I am perpetually making lists. Well, to be more specific, I am making one list that has no end. It grows everyday. It is self-generating; when I check one thing off the list, I scribble three new things on the list. It is my “to-do” list. It is my attempt to remember my intentions, to contain the details that an intention inspires, to locate myself in time and space relative to my creation.

I am an “out-of-sight-out-of-mind kind of guy. If I turn the page on my list it no longer exists. If I turn the page my intention becomes untethered and like a hot air balloon floats up, catches the currents of air and disappears (beautifully) over the horizon of my mind. Without my list I lapse into the illusion that I have nothing to do and begin looking for things to create or projects to initiate. Turning the page can (and has) lead to serious over commitment and keystone cop-esque racing about. Newly headless chickens do what I do when I’ve made new projects and new lists and then turned back a page to find that I already had a list.

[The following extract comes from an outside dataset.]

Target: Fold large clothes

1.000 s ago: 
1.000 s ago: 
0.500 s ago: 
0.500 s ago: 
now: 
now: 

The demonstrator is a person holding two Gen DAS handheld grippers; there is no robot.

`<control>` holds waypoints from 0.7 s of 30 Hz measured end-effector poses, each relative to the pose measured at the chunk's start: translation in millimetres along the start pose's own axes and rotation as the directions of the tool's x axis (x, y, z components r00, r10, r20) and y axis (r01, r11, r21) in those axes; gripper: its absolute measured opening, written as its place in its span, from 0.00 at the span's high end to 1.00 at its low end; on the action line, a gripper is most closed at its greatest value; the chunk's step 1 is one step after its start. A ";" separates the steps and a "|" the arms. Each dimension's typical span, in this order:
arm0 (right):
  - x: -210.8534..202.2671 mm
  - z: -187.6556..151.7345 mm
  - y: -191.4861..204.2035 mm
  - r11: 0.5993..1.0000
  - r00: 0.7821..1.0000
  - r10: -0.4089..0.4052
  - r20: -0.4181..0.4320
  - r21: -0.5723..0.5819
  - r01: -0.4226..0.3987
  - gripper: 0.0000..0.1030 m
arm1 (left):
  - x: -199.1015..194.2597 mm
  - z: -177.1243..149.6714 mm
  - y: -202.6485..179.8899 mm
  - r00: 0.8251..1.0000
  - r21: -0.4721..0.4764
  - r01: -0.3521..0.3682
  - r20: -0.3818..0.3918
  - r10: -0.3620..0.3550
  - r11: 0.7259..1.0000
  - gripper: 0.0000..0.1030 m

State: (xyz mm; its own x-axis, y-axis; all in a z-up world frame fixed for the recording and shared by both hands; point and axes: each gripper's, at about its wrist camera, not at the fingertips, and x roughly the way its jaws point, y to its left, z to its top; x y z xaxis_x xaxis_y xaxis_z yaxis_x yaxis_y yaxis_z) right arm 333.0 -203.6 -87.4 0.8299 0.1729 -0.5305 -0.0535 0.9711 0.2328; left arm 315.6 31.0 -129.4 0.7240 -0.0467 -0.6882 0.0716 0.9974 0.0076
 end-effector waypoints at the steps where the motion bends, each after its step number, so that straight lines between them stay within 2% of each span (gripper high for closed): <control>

Since page turning defeats the purpose I’ve created a ritual in my list-making. My ritual has grown over time and now has more to do with aesthetics than it does with functionality. I simply do not turn the page until my list is unreadable. I do not turn the page until my list is visually beautiful. I add things to do in the between spaces. I stack to-do items on top of old things to do. I write vertically up the margins, I circle empty space and fill it in with reminders of things already on the page. Soon, the visual aspects of the list take over and I start to design. Checking things off the list provides visual counter balance. Check boxes move the eyes, different color pens are useful, and punctuation is a dynamite design element. Sometimes I pretend that the new note to myself is emphatic so I can use multiple exclamation points. Stars are good and I’ve found that there are different kinds of stars for different kinds of emphasis and effect. Jackson Pollock has nothing on my list. It is a visual record of my dance in this life.

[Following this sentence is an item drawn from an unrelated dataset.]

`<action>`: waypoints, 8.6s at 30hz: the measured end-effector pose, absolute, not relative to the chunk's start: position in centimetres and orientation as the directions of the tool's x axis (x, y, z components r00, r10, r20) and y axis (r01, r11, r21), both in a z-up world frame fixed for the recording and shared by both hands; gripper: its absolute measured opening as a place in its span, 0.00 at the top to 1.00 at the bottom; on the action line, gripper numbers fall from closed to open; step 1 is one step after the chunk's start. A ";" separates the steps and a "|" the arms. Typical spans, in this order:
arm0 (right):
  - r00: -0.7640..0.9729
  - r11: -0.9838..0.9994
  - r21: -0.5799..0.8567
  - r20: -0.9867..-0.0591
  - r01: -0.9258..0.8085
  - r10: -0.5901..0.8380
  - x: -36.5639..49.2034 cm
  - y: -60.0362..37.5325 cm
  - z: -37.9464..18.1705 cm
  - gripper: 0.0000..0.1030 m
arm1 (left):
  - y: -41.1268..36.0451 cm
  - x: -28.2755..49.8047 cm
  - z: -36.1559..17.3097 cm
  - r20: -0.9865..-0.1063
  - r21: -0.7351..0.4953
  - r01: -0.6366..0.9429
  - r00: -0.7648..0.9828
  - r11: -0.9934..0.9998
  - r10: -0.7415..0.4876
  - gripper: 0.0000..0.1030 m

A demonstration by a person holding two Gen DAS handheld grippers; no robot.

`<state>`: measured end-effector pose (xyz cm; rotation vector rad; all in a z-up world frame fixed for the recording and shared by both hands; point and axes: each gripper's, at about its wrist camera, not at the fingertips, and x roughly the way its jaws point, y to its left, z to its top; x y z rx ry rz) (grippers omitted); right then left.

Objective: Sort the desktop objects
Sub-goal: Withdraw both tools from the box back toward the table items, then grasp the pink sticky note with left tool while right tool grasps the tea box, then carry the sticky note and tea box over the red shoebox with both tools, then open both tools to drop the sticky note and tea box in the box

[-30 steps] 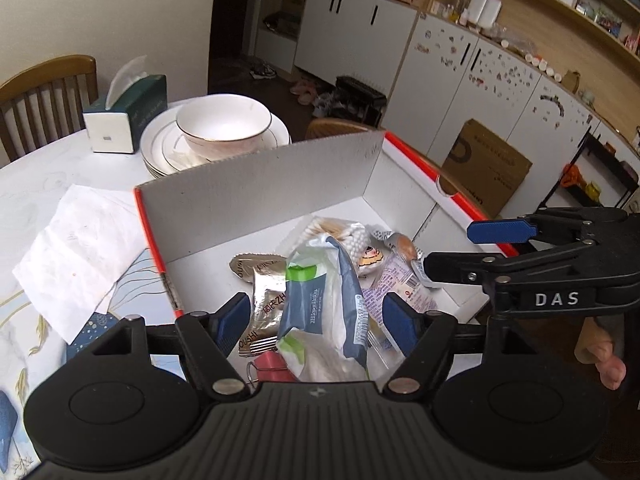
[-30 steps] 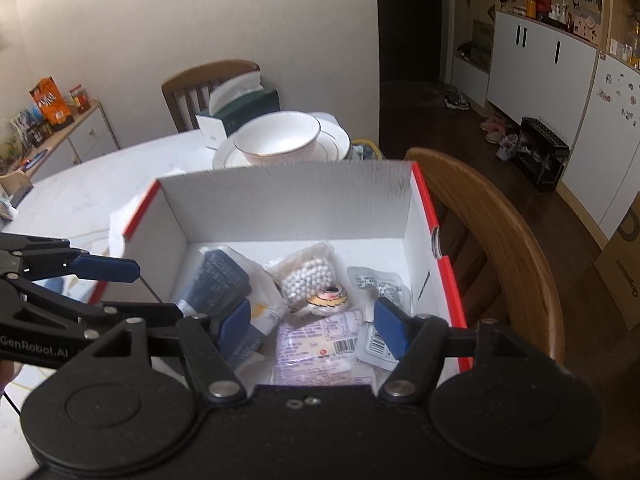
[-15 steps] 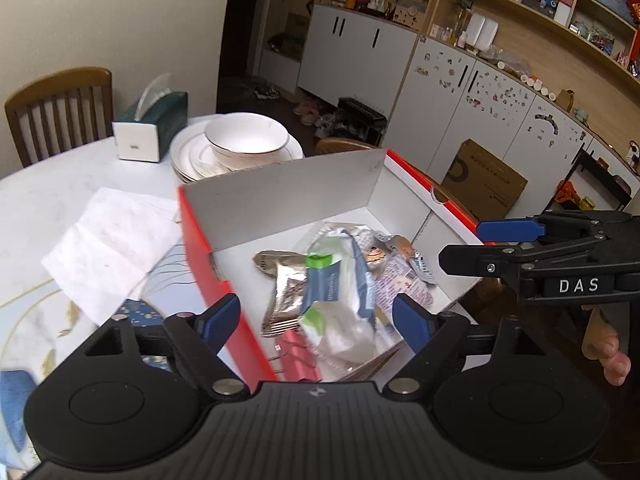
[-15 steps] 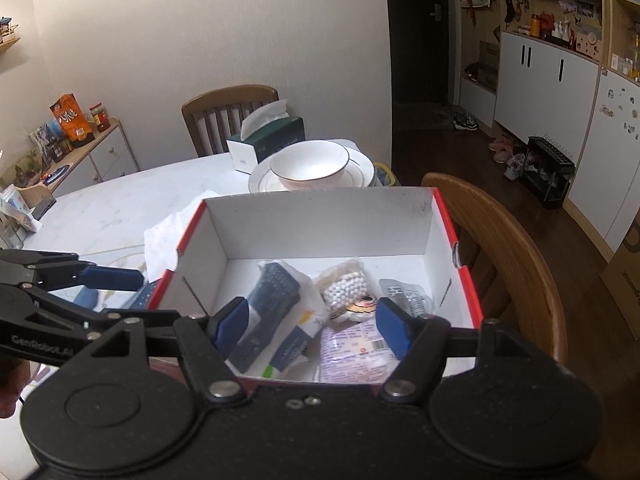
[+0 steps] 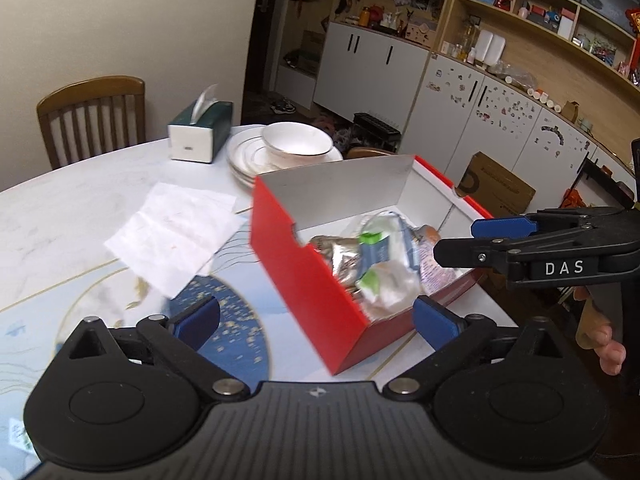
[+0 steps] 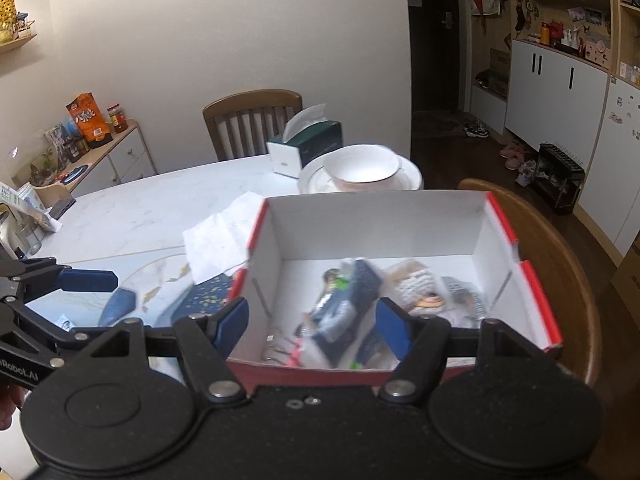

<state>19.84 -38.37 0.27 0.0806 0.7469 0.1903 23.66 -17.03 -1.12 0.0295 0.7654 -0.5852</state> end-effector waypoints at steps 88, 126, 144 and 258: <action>0.312 0.745 0.008 -0.905 -0.667 0.290 26.2 -1.2 -11.5 0.66 | 2.1 20.2 -13.7 -0.777 -0.058 0.507 0.519 0.860 -0.358 0.51; 0.342 0.833 0.086 -0.885 -0.546 0.316 22.0 -15.1 -7.5 0.73 | 3.8 18.6 -12.0 -0.781 -0.195 0.265 0.540 0.944 -0.313 0.61; 0.366 0.844 0.197 -0.835 -0.499 0.411 21.5 -22.0 -3.3 0.73 | 0.7 18.4 -6.8 -0.739 -0.247 0.172 0.602 0.954 -0.300 0.61; 0.516 0.976 0.044 -0.844 -0.213 0.150 28.6 -48.0 -6.9 0.38 | -33.3 37.0 -6.7 -0.835 0.026 0.541 0.474 0.840 -0.280 0.37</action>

When my list is absolutely unreadable and unbelievably beautiful and visually stimulating, I transfer the things that still need doing on to a new page. If I don’t remember stuff it probably didn’t need doing in the first place. It always feels so clean! There is so much space! There is nothing like open space to remind me of the infinite opportunities available each day of my life. I choose what goes on the list. And to think that I used to hate making lists!